:: YOUR OBJECTIVE ::
Among the entries that follow, how many lines contain the string "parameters"? Answer with that number only.

Records drawn from a dataset:
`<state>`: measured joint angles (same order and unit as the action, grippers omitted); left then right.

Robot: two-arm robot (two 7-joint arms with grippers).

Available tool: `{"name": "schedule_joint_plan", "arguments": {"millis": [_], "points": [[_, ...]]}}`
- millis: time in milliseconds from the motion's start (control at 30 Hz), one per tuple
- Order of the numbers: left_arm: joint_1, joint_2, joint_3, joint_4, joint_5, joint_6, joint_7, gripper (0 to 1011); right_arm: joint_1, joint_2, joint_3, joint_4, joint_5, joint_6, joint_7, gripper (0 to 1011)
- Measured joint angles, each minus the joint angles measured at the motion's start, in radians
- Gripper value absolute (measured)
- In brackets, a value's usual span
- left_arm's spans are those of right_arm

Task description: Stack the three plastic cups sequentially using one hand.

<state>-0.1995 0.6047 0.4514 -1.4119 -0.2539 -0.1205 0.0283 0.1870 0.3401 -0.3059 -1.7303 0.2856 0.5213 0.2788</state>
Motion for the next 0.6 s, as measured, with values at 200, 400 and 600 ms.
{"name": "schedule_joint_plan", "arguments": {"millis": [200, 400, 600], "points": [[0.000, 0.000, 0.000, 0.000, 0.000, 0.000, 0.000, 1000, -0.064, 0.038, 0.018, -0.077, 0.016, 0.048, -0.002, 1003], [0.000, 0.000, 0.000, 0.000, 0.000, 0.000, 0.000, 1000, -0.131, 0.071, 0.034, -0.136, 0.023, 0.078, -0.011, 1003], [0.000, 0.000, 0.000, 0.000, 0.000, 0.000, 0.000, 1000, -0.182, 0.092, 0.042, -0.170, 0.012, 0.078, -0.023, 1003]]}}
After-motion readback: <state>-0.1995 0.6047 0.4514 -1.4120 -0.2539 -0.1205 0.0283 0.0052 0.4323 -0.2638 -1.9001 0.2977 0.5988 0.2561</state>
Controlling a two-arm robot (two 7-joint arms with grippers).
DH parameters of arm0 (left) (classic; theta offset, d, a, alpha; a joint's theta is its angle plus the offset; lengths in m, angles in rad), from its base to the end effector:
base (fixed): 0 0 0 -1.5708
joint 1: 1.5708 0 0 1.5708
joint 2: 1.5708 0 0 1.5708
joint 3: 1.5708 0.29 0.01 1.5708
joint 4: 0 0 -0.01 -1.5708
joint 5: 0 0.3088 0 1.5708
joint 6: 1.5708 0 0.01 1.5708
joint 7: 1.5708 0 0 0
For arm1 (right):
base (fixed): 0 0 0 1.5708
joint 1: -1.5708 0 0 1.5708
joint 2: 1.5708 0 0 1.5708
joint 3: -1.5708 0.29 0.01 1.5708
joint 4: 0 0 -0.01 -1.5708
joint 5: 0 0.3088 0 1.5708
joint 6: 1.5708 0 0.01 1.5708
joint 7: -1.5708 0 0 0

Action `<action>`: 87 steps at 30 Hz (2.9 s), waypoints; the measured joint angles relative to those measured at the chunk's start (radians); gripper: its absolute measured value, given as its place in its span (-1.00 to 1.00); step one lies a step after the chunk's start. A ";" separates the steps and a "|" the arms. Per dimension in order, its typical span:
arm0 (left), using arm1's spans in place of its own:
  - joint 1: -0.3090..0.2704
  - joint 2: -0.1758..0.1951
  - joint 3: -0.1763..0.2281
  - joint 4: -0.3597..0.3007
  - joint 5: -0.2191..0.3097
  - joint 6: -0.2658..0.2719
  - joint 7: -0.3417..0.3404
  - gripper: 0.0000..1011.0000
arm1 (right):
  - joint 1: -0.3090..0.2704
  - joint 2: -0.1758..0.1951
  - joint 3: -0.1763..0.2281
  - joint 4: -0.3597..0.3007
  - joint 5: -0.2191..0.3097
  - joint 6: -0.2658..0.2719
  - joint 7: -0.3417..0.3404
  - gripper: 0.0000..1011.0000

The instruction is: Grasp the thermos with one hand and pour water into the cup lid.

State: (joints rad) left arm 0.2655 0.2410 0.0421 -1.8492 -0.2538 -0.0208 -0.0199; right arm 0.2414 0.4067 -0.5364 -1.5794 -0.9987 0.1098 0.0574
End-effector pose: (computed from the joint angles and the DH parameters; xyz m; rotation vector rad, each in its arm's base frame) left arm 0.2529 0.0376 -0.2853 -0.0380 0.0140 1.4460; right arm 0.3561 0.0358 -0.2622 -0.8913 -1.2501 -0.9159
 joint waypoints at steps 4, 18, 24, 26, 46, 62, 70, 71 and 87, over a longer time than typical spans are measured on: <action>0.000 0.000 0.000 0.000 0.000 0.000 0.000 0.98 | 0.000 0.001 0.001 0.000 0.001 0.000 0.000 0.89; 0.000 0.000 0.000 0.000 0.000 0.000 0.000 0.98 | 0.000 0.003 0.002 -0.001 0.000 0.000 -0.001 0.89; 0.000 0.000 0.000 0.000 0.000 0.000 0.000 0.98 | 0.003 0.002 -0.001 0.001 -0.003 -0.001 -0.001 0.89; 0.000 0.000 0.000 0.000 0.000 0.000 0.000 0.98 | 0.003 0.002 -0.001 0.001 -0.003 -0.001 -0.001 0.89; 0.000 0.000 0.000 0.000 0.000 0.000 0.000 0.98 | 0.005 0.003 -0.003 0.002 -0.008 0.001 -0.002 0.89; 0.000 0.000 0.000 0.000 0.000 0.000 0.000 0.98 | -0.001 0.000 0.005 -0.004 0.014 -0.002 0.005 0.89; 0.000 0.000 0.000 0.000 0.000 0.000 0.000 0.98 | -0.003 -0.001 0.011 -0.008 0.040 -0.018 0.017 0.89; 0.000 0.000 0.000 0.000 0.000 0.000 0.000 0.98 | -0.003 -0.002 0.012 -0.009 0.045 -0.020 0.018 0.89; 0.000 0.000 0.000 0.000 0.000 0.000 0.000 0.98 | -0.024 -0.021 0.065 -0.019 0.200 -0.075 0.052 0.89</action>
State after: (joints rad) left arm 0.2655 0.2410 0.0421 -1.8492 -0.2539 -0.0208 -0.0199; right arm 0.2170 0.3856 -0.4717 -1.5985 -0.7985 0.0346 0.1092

:: SOLVED EXERCISE ::
2